Is there a way to make a moved object "invalid"?

I've some code that moves an object into another object. I won't need the original, moved object anymore in the upper level. Thus move is the right choice I think.
However, thinking about safety I wonder if there is a way to invalidate the moved object and thus preventing undefined behaviour if someone accesses it.
Here is a nice example:
// move example
#include <utility> // std::move
#include <vector> // std::vector
#include <string> // std::string
int main () {
std::string foo = "foo-string";
std::string bar = "bar-string";
std::vector<std::string> myvector;
myvector.push_back (foo); // copies
myvector.push_back (std::move(bar)); // moves
return 0;
}
The description says:
The first call to myvector.push_back copies the value of foo into the
vector (foo keeps the value it had before the call). The second call
moves the value of bar into the vector. This transfers its content
into the vector (while bar loses its value, and now is in a valid but
unspecified state).
Is there a way to invalidate bar, such that access to it will cause a compiler error? Something like:
myvector.push_back (std::move(bar)); // moves
invalidate(bar); //something like bar.end() will then result in a compiler error
Edit: And if there is no such thing, why?

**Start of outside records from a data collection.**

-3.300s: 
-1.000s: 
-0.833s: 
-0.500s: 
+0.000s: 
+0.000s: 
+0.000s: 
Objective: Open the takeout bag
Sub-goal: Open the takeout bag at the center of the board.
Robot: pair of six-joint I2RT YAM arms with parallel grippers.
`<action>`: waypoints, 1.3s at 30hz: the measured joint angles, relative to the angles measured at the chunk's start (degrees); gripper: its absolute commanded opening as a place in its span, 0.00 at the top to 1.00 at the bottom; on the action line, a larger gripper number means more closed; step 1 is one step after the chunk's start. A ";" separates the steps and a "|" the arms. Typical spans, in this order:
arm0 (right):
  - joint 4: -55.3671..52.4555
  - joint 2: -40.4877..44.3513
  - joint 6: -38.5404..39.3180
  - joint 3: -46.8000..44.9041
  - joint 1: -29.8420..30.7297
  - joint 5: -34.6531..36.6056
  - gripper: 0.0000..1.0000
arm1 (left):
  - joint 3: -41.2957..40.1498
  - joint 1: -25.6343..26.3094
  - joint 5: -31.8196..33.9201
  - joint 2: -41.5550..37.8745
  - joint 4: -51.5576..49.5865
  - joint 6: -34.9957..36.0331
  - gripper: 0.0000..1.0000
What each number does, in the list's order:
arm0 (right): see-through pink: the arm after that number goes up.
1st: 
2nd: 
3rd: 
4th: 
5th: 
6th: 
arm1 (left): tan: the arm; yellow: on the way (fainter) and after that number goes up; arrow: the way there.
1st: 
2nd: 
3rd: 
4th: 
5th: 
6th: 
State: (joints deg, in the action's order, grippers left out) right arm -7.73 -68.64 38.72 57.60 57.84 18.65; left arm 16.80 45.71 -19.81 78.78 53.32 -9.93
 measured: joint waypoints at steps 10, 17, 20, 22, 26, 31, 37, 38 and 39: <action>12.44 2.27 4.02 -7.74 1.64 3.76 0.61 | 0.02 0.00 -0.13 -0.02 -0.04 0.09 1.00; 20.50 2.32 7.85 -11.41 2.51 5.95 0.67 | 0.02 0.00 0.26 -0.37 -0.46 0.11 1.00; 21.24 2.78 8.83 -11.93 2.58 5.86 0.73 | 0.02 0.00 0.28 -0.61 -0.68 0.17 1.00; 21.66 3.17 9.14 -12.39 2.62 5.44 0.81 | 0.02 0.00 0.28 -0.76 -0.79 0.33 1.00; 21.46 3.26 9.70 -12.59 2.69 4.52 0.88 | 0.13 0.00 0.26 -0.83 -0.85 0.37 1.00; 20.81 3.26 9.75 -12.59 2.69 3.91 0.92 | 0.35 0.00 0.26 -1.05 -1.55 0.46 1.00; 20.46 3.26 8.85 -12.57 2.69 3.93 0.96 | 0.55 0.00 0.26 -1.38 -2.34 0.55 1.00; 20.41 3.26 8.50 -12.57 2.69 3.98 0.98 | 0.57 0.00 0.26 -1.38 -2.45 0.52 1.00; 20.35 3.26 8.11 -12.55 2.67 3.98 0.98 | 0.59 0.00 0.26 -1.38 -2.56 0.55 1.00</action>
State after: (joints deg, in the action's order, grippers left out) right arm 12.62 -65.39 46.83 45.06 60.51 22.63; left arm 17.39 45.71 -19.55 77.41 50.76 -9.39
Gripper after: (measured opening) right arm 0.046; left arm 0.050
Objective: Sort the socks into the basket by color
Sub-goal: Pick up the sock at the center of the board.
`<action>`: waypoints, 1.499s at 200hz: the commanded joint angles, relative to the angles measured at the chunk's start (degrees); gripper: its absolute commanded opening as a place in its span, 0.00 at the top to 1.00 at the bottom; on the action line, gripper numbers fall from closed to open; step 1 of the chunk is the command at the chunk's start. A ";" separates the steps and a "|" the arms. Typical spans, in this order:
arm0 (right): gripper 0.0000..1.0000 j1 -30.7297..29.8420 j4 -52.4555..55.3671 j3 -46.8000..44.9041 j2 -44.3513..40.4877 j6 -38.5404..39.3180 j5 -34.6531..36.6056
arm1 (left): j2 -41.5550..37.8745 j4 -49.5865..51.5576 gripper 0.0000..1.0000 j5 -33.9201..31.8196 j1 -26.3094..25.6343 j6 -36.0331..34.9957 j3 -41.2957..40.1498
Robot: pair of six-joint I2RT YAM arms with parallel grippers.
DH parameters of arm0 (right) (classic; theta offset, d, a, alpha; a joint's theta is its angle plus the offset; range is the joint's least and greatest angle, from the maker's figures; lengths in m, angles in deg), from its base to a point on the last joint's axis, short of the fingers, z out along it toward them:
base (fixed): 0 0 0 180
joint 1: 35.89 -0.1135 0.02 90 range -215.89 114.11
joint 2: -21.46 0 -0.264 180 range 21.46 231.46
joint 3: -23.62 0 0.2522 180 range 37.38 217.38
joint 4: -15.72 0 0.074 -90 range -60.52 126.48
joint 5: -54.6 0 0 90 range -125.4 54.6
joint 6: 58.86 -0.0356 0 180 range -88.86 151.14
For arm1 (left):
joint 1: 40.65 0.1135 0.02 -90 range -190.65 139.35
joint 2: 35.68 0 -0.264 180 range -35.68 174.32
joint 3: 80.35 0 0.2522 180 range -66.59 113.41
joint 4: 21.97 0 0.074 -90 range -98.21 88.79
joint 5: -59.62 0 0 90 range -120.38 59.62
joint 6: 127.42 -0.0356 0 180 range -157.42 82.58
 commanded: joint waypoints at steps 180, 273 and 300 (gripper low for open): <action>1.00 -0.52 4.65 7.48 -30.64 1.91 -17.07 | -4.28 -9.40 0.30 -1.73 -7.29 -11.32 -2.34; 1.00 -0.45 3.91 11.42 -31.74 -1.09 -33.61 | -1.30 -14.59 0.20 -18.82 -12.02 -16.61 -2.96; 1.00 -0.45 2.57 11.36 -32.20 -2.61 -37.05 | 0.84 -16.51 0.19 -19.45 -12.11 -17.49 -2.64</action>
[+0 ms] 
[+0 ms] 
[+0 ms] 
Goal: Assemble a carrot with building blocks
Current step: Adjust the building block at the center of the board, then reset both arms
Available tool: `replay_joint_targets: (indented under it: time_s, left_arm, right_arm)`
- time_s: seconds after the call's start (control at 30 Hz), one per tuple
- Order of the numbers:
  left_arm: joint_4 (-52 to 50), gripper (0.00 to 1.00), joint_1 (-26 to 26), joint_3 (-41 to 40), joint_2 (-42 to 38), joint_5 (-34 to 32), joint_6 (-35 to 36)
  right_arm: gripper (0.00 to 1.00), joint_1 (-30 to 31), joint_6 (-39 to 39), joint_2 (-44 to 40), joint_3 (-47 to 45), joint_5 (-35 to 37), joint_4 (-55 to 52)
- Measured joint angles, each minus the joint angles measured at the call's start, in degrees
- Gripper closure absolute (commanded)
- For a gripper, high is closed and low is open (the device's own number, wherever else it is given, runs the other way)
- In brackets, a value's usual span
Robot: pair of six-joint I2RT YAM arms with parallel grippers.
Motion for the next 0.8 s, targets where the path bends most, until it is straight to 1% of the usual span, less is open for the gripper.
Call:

Accessing the moved object is not undefined behavior. The moved object is still a valid object, and the program may very well want to continue using said object. For example,
template< typename T >
void swap_by_move(T &a, T &b)
{
using std::move;
T c = move(b);
b = move(a);
a = move(c);
}
The bigger picture answer is because moving or not moving is a decision made at runtime, and giving a compile-time error is a decision made at compile time.
foo(bar); // foo might move or not
bar.baz(); // compile time error or not?
It's not going to work.. you can approximate in compile time analysis, but then it's going to be really difficult for developers to either not get an error or making anything useful in order to keep a valid program or the developer has to make annoying and fragile annotations on functions called to promise not to move the argument.
To put it a different way, you are asking about having a compile time error if you use an integer variable that contains the value 42. Or if you use a pointer that contains a null pointer value. You might be succcessful in implementing an approximate build-time code convention checker using clang the analysis API, however, working on the CFG of the C++ AST and erroring out if you can't prove that std::move has not been called till a given use of a variable.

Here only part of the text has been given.